Another limiting factor is that the optimal threshold for the ML detection (Section 3.4) was determined based on the test dataset, which could lead to overfitting, since we optimize the model to the conditions of the test set. Due to the design of the LOOCV, it is not suitable to set the thresholds based on the validation dataset, as the validation dataset is constructed based on the data from all surfaces except the surfaces used for the test dataset. Setting the threshold based on the test dataset means that the detection scores represent a best-case scenario and real-world applications are expected to perform slightly worse, which is confirmed by the observations from the real hail event.

We noticed that in certain experiment configurations, hail objects were hidden in the corresponding orthophoto. Overall, this corresponds to only 1% of placed hail objects, only affecting EPS hail objects $\leq$ 15 mm. The amount of hidden objects mostly depends on the length of grass, with most hidden hailstones present in configuration e. Therefore, we highly recommend to avoid surfaces with long grass ( $>$ 30 mm) and be aware that the lower tail of the HSD is affected by such invisible hailstones. Currently, we cannot accurately account for hidden hailstones in real hail events, since in this case the distribution of hidden hailstones is unknown. A suggested solution could be to count hailstones in a predefined area (i.e., 1 m²) in the filed prior to performing the survey. The ratio of hailstones counted in field to annotated hailstones in the orthophoto could be used to estimate the ratio of hidden hailstone over the entire survey area (Soderholm et al., 2020). This ratio could be used to estimate the amount of hidden hailstones more accurately.
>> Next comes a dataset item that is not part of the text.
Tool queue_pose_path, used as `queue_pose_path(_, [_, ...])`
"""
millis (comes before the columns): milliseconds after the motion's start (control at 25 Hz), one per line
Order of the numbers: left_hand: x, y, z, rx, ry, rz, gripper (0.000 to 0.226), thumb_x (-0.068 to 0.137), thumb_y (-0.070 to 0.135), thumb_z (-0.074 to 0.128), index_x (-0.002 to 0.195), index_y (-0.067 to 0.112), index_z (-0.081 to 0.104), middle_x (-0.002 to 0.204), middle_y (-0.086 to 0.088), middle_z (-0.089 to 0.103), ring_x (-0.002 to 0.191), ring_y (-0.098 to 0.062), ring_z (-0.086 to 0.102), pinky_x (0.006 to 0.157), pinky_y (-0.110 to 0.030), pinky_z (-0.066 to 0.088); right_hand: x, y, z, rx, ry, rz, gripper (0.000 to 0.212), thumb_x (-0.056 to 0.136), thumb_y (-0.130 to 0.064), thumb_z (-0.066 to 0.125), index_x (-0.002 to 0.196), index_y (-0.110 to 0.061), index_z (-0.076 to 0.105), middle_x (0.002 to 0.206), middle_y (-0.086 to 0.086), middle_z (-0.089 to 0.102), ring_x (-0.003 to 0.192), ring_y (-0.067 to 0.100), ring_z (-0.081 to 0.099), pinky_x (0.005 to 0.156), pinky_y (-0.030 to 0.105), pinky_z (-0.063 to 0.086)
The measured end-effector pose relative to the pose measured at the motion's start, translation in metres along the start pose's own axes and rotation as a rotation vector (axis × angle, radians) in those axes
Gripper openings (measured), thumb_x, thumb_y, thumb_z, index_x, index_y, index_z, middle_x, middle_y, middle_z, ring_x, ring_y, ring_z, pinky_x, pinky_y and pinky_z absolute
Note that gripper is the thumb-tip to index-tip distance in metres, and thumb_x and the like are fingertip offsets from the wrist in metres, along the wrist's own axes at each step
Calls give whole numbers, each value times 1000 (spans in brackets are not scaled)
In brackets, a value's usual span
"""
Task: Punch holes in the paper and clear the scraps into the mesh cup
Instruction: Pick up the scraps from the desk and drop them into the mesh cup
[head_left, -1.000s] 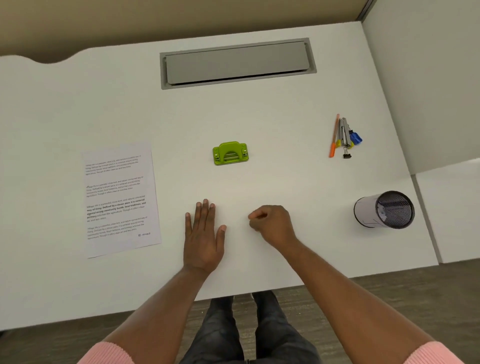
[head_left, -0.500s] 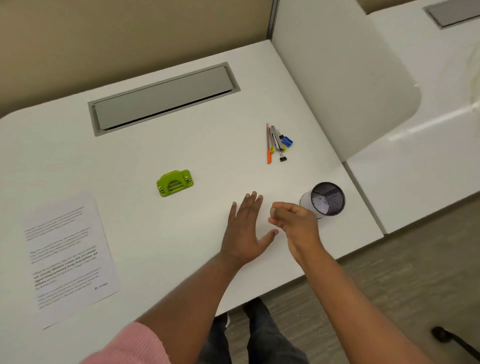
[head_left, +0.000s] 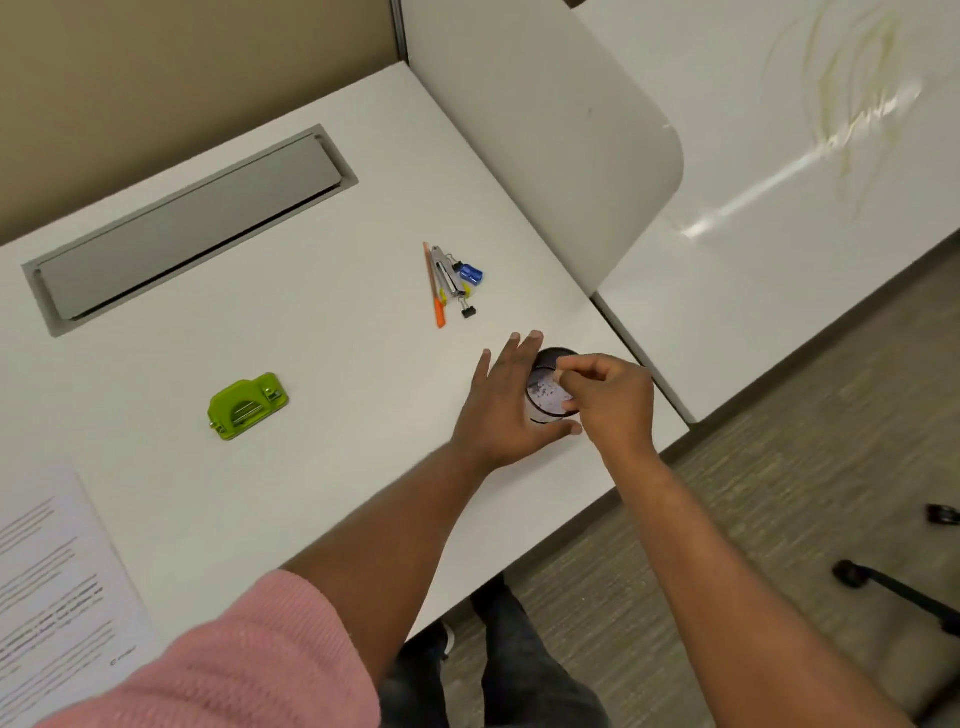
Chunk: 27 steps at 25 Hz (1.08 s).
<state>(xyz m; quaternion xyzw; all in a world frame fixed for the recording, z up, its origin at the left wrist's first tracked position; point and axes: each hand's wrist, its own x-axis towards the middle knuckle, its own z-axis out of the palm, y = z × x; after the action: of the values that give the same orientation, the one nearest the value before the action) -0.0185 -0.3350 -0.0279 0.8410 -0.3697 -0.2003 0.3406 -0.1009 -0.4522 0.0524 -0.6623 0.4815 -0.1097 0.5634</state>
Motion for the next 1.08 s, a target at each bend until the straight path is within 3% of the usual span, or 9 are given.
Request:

The scores reported need to be interpreted using detailed expert knowledge about the event, the surface and the environmental conditions. In particular for photogrammetric data from real events, a high $F_{1}$ score alone does not automatically mean that a model is well trained to detect hail. The experts annotating the dataset may encounter uncertainty in classifying objects as hail, which is hard to quantify (e.g., clover, leaves, other objects), meaning that the annotated ground truth is not representative. In the experiments, the distribution and number of the hail objects are known and thus we have high confidence in the annotations and by extension in the reliability of the resulting $F_{1}$ scores to indicate model performance. However, for real hail events, where a ground truth is absent, faulty annotation of non-hail objects by experts cannot be excluded.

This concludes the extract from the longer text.